Valvatorez and his allies travel to Earth to stop Judge Nemo's plan of destroying Earth. First, they defeat Des X, the 'final version' of Desco and Fuka's original killer. Next, they go to the Moon, which Judge Nemo plans to crash-land onto Earth, and save Earth again with the help of Flonne (a cameo from the original game), who inadvertently reveals that Vulcanus is in fact Artina, reincarnated as an angel. Judge Nemo's plans are foiled, but his incredible malice triggers Fear the Great, a machine created by God in order to purge all life on Earth. It is revealed that Nemo desires revenge for the death of Artina, who saved him in the distant past, and he cannot realize she has become an angel due to his evil. The party travels into Fear the Great and defeats Judge Nemo, saving Earth once and for all. Judge Nemo's soul prepares to vanish entirely, but Valvatorez decides to have it sent to Hades so that Nemo can reincarnate as a Prinny and atone for his sins. Depending on certain criteria, such as the number of team attacks performed with specific characters, Valvatorez will share a final cut-scene with one of the major playable characters; by default, Artina's ending will play.

===Additional content===
In the post-game someone else takes over Fear the Great and starts changing the world, resulting in various people becoming president and the world changing to fit their wants and needs. These are:
- Axel, who becomes a big star
- Flonne, who gets the demons to spread love and peace
- Raspberyl, who gets the demons to do volunteer work
- Etna, who gets the main characters to become her servants and continuously praise her "nice body"
- Laharl, who tries to defeat Valvatorez to become the main character of the game.
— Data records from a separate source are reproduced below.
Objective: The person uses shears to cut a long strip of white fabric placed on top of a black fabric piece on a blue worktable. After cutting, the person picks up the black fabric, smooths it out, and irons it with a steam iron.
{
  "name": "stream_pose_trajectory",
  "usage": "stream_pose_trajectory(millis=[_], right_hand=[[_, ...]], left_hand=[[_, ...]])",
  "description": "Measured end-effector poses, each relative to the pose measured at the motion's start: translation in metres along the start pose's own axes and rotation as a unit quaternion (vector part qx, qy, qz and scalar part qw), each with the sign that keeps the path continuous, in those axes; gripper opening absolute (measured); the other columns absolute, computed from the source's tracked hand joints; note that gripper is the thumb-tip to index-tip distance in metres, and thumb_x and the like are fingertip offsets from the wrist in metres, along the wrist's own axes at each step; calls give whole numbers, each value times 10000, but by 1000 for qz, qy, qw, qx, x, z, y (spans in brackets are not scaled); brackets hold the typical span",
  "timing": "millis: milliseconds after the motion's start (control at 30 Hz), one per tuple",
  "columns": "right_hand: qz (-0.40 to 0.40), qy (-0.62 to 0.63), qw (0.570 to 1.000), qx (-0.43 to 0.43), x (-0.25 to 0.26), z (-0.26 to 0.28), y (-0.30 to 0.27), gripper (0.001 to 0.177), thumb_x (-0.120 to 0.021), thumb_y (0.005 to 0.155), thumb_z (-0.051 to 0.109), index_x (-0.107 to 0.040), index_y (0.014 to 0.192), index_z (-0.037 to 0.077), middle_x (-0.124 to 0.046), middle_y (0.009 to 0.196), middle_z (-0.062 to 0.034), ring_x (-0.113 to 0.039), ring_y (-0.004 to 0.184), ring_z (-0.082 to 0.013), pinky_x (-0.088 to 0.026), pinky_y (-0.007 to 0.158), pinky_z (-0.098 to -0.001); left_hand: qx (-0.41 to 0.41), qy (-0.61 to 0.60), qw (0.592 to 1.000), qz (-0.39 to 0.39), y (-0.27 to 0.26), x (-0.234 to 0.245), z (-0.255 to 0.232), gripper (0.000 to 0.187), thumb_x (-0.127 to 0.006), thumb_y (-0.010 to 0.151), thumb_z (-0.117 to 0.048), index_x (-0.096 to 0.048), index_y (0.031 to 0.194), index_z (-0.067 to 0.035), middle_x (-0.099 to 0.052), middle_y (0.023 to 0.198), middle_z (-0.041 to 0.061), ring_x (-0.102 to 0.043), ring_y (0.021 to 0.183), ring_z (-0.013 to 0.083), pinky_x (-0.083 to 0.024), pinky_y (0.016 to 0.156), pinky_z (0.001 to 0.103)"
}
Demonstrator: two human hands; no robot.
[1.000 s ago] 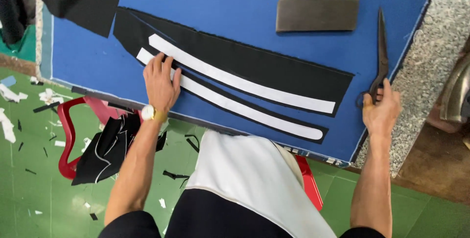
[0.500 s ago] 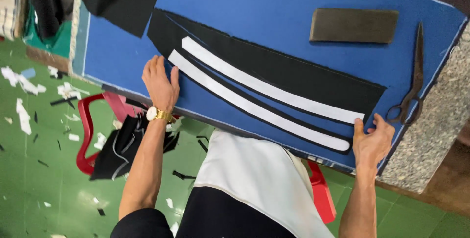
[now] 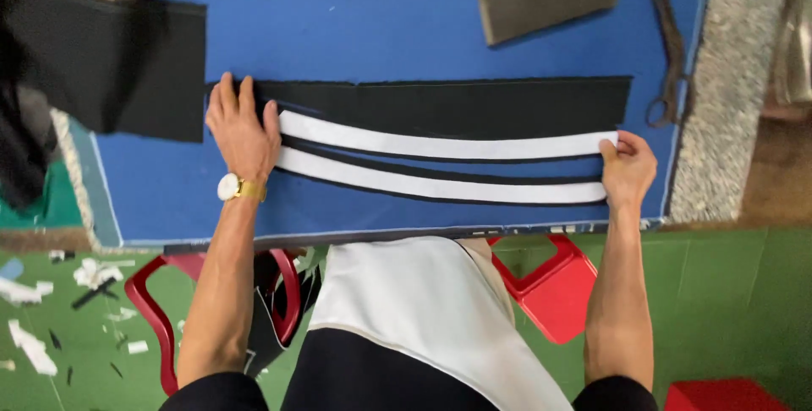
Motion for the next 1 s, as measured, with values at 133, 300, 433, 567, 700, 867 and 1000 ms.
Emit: stream_pose_trajectory(millis=[133,300,433,567,700,867,1000], right_hand=[[18,75,995,-61,5,-4,-4,245,-880,843,188,-780,1067,188,-676,853,36,-672,752,-78,-547,738,-270],[-100,-40,952,287,64,84,-10,256,-754,995,7,-718,1246,-23,-664,1096,-197,-614,913,-324,-490,835,-430],[-53,-30,927,370,64,88,12,292,-641,1034,-56,-671,1305,-162,-667,1244,-338,-627,1139,-475,-508,972,-523],[-52,-111,909,397,58,65,44,276,-703,974,-13,-788,1234,-50,-668,1110,-264,-631,1040,-447,-481,929,-510],[-34,-110,910,398,50,54,72,213,-750,942,-41,-681,1144,-29,-610,1081,-261,-574,1048,-463,-420,918,-517],[101,-84,929,346,34,15,125,362,-709,956,-14,-651,1311,-59,-679,1094,-218,-635,870,-334,-514,805,-434],[292,84,933,193,10,-45,155,580,-560,1045,-122,-401,1594,-24,-515,1181,-398,-560,1046,-375,-451,917,-405]], left_hand=[[7,-4,1000,12,-2,0,-3,485,-674,1049,-316,-604,1429,-22,-490,1498,232,-440,1360,415,-330,1071,521],[52,-27,998,-34,-24,33,-16,429,-621,1029,-220,-586,1357,55,-470,1470,335,-472,1315,530,-378,1080,609],[151,14,988,-19,-83,45,-8,445,-547,1061,-286,-555,1397,5,-449,1508,275,-445,1344,501,-358,1072,601],[220,39,975,14,-138,61,-18,459,-498,1079,-296,-545,1427,0,-448,1542,254,-428,1389,460,-353,1096,579],[262,47,959,98,-190,58,-28,589,-403,1091,-399,-456,1542,-23,-385,1625,201,-339,1496,412,-291,1171,571],[268,41,951,145,-213,60,-36,622,-406,1089,-422,-388,1587,-49,-316,1666,149,-254,1542,372,-233,1211,568],[205,76,967,128,-206,63,-34,587,-524,1057,-399,-500,1509,-26,-424,1603,182,-396,1454,416,-328,1146,570]])
Point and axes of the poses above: each hand's wrist, its own y-axis towards the middle knuckle, its own x-axis out of the back of the hand, z = x × y, the point moved 8 cm from there along y, towards the middle knuckle
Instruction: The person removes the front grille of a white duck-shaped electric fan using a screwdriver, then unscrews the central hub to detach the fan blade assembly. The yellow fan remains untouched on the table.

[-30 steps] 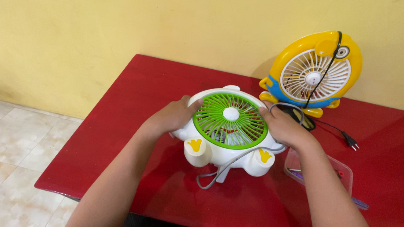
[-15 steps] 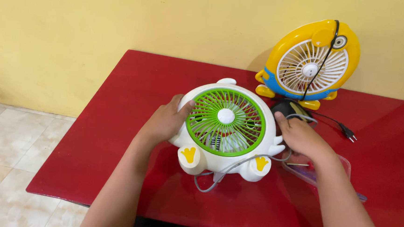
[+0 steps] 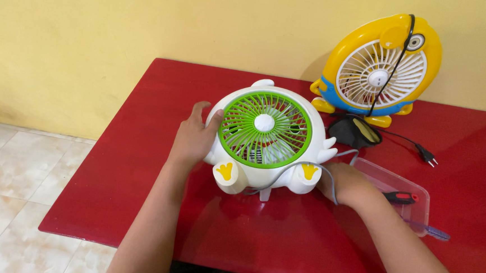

After defeating them the culprit finally gains full control of Fear the Great and reveals herself to be Asagi, who wants her own game. They defeat her and she joins, putting an end to the post-game story. Other optional bosses are Prinny Kurtis, Pringer X (which does not join) and Zetta (in regular humanoid form), Zetta being the strongest regular (non-Land of Carnage) boss. Baal does make an appearance, however as DLC boss, (his soul having been used in the creation of Pringer X), but the strongest sword is his Baal Sword.

In the PlayStation 3's online social gaming platform PlayStation Home, a game space has been released for Disgaea 4 called the Disgaea 4 Lounge.

==Reception==

The game has received generally favorable reviews, with an aggregated score of 80/100 on Metacritic. IGN gave the game an 8.5 saying "Fans of the series will find exactly what they expect here -- and non-fans will find exactly what they fear ... This is probably the best Disgaea since the 2003 original'. GameZone gave it a score of 9/10, stating "Overall, Disgaea 4 is a blast, and easily cements Nippon Ichi’s legacy as the kings of the strategy RPG genre. " Famitsu awarded the game a total of 33/40, composed of a 9/8/8/8 score. The game sold 79,425 copies in its first week in Japan, putting it at fourth place.

Aggregate score
| Aggregator | Score |
|---|---|
| Metacritic | PS3: 80/100 VITA: 82/100 |

Review scores
| Publication | Score |
|---|---|
| 1Up.com | B− |
| Famitsu | PS3: 33/40 VITA: 32/40 |
| GamePro | 4/5 |
| GamesRadar+ | 8.0/10 |
| GameTrailers | 7.5/10 |
| GameZone | 9/10 |
| IGN | 8.5/10 |
| ZTGameDomain | 9.7/10 |
| PlayStation LifeStyle.net | 9/10 |
| RPGamer | 4.5/5 |

==Legacy==
An enhanced remake of Disgaea 4: A Promise Unforgotten named Disgaea 4 Return (魔界戦記ディスガイア4 Return, Makai Senki Disugaia 4 Ritān), was announced for the PlayStation Vita during NIS's 20th anniversary event (on the weekend of July 12–14, 2013) and it was released on January 30, 2014, for Japan. Also, NIS America released the Vita rendition of Disgaea 4, subtitled A Promise Revisited, in August 2014 for North America and Europe.